> **WORK INSTRUCTIONS**
Find the number of lines below in which the word "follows" appears, and write that number only.

--------------------

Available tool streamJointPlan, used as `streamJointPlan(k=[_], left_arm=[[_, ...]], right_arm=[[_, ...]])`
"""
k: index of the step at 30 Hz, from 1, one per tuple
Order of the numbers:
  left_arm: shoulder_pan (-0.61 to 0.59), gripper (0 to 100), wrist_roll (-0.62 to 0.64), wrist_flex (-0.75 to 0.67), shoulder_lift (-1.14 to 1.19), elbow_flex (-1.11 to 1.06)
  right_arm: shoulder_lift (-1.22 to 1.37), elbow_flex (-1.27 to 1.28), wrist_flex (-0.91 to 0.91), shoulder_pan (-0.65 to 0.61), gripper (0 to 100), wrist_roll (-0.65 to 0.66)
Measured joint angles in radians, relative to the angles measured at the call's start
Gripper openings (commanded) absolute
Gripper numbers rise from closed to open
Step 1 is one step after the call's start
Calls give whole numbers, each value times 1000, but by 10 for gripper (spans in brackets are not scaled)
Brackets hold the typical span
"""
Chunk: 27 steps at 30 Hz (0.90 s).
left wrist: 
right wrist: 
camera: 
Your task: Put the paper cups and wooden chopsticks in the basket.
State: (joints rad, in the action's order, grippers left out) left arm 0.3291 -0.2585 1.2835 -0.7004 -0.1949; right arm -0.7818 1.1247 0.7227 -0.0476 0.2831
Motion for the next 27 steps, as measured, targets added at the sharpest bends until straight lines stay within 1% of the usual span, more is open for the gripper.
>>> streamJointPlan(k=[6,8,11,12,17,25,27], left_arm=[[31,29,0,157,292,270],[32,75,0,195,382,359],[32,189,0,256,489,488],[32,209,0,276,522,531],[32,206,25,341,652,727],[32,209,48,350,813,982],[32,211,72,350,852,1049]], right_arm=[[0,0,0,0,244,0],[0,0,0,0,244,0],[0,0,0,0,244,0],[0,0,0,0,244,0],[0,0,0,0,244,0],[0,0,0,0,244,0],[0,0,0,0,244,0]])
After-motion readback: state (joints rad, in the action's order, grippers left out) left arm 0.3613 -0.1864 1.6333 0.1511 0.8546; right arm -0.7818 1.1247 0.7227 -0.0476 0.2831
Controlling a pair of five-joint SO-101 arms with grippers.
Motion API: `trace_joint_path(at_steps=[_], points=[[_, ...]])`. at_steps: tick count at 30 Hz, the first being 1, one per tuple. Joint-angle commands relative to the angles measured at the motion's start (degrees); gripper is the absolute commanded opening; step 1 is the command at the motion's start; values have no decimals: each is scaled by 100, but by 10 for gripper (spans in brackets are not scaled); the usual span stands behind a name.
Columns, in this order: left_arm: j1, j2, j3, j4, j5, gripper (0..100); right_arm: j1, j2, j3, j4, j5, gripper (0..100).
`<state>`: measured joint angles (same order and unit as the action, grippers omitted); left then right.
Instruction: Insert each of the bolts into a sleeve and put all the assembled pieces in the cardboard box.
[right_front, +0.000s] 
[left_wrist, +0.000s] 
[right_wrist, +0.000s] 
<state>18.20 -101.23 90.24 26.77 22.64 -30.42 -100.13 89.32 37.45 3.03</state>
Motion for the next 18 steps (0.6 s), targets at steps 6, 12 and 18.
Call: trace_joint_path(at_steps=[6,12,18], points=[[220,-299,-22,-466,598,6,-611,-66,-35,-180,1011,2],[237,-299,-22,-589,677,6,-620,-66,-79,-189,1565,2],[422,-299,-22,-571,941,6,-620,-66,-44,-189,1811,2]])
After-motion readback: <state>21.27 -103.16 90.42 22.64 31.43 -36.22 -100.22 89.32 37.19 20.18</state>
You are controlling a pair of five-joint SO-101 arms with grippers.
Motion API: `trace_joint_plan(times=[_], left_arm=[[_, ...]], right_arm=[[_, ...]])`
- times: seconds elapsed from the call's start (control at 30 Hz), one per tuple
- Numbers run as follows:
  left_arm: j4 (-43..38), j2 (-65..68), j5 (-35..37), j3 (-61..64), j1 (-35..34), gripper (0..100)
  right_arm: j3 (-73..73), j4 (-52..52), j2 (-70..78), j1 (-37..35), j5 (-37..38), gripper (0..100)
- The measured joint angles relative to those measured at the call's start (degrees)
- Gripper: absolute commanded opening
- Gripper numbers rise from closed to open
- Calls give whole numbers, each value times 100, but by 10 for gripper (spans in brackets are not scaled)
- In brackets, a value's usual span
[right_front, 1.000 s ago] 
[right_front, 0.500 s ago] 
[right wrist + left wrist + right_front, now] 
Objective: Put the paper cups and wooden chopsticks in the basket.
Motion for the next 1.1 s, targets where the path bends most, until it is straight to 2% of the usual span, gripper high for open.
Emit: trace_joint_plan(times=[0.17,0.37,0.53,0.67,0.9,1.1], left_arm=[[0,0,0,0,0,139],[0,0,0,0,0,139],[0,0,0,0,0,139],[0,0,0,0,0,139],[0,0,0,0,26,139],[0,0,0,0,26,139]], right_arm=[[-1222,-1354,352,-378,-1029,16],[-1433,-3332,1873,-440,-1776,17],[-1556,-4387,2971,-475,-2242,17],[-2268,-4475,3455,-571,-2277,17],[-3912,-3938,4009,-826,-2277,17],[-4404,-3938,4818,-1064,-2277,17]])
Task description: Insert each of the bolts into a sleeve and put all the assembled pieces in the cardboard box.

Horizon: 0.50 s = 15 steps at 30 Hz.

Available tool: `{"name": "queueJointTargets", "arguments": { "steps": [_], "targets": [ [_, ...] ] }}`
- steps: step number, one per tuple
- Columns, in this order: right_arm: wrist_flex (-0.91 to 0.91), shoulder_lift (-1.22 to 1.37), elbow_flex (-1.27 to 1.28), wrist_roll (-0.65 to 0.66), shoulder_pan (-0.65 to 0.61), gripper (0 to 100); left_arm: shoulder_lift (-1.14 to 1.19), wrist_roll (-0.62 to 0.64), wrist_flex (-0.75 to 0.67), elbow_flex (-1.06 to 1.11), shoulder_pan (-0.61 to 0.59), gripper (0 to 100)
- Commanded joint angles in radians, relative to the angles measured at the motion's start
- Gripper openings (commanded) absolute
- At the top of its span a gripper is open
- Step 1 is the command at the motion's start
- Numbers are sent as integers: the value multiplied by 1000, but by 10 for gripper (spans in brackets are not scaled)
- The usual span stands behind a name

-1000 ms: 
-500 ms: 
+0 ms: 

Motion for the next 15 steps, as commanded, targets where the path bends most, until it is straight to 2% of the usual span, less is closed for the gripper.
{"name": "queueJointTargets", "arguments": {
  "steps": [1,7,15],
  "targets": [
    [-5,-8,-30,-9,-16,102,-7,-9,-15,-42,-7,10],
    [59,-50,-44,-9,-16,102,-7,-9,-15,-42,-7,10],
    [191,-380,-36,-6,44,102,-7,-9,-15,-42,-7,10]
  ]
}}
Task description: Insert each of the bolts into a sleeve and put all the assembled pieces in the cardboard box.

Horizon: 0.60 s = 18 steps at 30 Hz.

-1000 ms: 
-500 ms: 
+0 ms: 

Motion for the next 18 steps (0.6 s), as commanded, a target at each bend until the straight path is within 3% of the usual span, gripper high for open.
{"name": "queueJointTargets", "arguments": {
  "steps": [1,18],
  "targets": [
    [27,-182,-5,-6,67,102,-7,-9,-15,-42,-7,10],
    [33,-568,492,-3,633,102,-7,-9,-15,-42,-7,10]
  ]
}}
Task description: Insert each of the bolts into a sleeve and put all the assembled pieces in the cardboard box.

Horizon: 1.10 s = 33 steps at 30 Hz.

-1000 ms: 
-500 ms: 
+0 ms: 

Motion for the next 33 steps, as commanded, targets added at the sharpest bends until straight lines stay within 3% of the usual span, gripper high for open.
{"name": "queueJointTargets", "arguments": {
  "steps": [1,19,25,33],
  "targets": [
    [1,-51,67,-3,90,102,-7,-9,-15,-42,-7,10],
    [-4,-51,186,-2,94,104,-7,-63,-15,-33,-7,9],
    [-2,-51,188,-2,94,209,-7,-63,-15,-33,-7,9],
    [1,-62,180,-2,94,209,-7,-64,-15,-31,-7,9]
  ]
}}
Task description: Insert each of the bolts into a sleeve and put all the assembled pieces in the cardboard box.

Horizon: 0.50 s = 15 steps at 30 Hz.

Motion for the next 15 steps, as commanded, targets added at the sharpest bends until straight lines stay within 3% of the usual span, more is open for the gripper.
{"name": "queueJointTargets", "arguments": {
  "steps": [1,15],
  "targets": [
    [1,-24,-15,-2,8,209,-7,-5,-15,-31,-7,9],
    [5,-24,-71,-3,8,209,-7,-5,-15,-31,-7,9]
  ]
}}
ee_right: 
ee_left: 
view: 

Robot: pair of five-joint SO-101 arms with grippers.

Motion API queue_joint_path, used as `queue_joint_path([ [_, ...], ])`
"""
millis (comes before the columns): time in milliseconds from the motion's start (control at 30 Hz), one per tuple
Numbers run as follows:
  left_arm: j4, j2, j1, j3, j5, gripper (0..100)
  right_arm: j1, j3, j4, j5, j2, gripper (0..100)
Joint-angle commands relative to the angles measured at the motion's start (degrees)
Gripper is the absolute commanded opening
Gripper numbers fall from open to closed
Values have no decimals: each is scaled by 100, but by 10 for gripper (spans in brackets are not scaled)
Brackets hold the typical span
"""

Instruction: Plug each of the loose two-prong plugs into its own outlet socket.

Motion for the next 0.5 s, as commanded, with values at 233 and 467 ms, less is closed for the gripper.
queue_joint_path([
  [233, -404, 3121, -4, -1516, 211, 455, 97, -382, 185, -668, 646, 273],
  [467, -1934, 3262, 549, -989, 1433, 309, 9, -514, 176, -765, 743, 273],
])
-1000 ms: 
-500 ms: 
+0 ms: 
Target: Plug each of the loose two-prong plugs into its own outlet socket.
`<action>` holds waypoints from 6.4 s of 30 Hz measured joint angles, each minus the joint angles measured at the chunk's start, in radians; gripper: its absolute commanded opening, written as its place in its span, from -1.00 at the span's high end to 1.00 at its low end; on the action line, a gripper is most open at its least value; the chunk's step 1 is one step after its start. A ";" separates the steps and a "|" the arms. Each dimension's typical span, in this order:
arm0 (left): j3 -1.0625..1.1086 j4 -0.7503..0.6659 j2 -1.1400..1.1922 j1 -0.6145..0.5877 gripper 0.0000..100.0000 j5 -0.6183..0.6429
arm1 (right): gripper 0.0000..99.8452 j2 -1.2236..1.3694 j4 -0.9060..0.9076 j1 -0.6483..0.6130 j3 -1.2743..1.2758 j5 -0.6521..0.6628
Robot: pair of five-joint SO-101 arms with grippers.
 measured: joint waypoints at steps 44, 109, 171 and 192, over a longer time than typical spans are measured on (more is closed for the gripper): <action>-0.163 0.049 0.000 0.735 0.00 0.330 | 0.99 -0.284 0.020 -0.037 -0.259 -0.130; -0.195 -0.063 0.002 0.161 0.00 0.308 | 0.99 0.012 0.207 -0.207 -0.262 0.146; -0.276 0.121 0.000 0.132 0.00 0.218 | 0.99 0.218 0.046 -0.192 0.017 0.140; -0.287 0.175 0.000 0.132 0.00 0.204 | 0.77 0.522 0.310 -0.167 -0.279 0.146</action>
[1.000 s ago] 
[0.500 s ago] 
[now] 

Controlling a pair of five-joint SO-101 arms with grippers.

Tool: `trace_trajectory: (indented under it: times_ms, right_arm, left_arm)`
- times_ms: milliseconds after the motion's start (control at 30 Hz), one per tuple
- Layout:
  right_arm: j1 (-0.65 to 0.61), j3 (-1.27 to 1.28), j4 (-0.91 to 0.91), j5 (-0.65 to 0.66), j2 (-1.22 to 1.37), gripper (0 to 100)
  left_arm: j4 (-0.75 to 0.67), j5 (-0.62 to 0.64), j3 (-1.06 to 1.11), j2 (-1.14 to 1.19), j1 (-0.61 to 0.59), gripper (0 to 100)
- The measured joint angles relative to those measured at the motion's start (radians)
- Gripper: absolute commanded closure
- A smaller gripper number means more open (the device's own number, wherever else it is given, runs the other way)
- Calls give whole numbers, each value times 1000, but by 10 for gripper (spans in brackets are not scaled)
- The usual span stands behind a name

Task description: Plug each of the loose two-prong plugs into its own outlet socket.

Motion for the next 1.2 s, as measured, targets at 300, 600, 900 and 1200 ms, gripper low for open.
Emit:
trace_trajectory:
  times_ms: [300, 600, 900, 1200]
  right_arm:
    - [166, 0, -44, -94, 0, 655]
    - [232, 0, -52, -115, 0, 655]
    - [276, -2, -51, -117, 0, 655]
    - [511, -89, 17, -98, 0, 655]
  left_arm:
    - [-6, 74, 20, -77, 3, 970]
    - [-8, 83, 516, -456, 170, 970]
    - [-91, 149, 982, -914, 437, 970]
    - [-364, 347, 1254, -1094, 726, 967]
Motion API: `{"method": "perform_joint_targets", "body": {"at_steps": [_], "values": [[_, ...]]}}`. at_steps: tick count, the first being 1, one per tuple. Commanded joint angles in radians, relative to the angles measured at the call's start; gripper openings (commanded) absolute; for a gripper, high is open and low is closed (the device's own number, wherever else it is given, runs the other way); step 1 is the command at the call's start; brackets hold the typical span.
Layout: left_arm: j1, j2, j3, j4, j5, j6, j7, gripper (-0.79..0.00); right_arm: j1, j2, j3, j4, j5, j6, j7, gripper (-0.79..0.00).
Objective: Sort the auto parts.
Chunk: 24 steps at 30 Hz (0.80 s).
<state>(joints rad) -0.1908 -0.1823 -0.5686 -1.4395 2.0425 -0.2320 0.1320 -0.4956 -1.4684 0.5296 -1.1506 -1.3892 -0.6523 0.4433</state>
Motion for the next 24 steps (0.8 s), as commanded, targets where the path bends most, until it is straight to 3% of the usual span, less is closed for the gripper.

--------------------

> **FINISHED TASK**
2